Assignment: Using the data beneath this instruction, retype only the lines from the one that contains "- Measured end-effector" down to the one that contains "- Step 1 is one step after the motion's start", both included, exactly as they appear.

━━━━━ Source data

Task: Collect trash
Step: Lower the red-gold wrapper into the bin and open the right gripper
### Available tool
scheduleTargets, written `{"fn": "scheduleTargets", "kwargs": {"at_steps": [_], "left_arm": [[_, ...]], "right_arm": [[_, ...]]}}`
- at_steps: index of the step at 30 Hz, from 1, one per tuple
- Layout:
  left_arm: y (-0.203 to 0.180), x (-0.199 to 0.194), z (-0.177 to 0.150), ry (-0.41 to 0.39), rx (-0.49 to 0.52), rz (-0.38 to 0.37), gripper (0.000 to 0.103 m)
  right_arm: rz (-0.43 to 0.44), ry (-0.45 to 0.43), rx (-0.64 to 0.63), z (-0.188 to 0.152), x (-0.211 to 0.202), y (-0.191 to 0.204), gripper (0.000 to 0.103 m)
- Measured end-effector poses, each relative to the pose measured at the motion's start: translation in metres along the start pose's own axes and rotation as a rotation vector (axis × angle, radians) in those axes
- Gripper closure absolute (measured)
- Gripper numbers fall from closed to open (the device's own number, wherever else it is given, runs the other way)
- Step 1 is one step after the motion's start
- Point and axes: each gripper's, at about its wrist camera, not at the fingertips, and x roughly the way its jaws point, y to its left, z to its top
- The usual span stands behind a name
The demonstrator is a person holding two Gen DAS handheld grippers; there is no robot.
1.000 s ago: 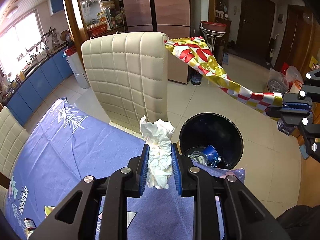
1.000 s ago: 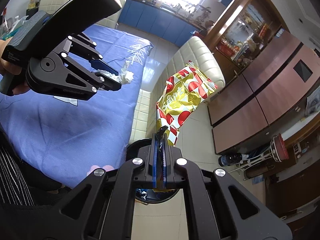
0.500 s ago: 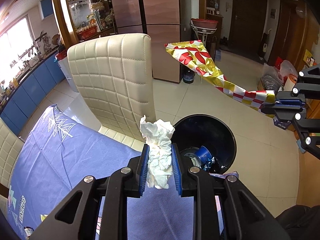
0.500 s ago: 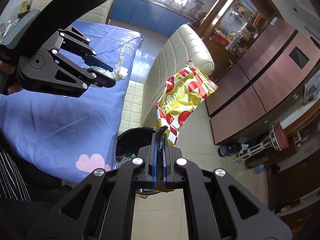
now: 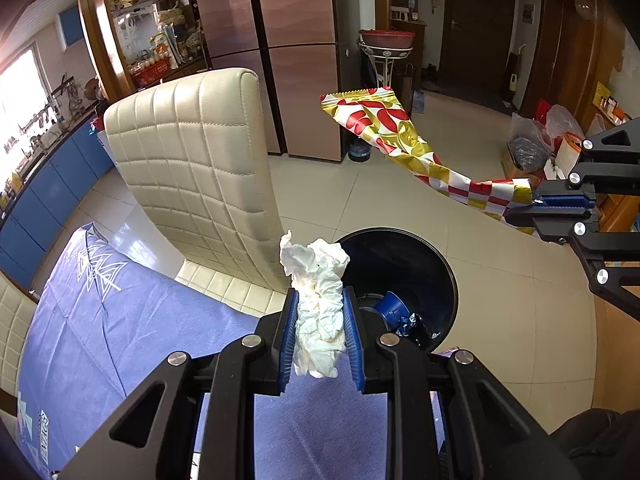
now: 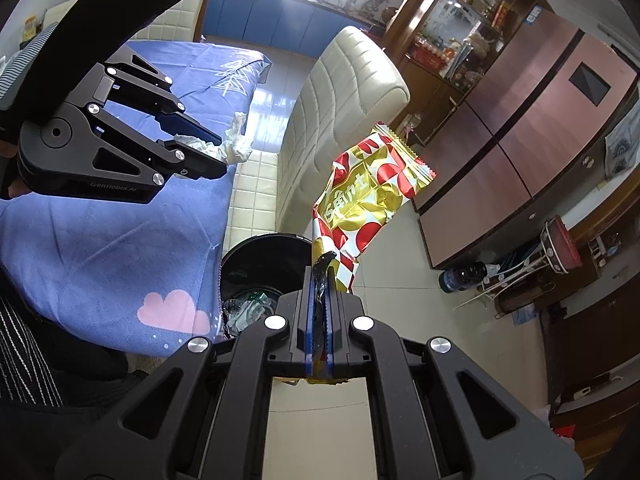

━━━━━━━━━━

Answer space:
- Measured end-effector poses, each relative to the pose measured at the motion's start: translation in metres along the start pose's own axes and rotation as a rotation vector (axis × angle, radians) in those axes
- Gripper closure absolute (measured)
- Gripper numbers fall from closed to open (the device's own number, wherever else it is given, runs the other way)
- Step 1 is one step after the motion's start

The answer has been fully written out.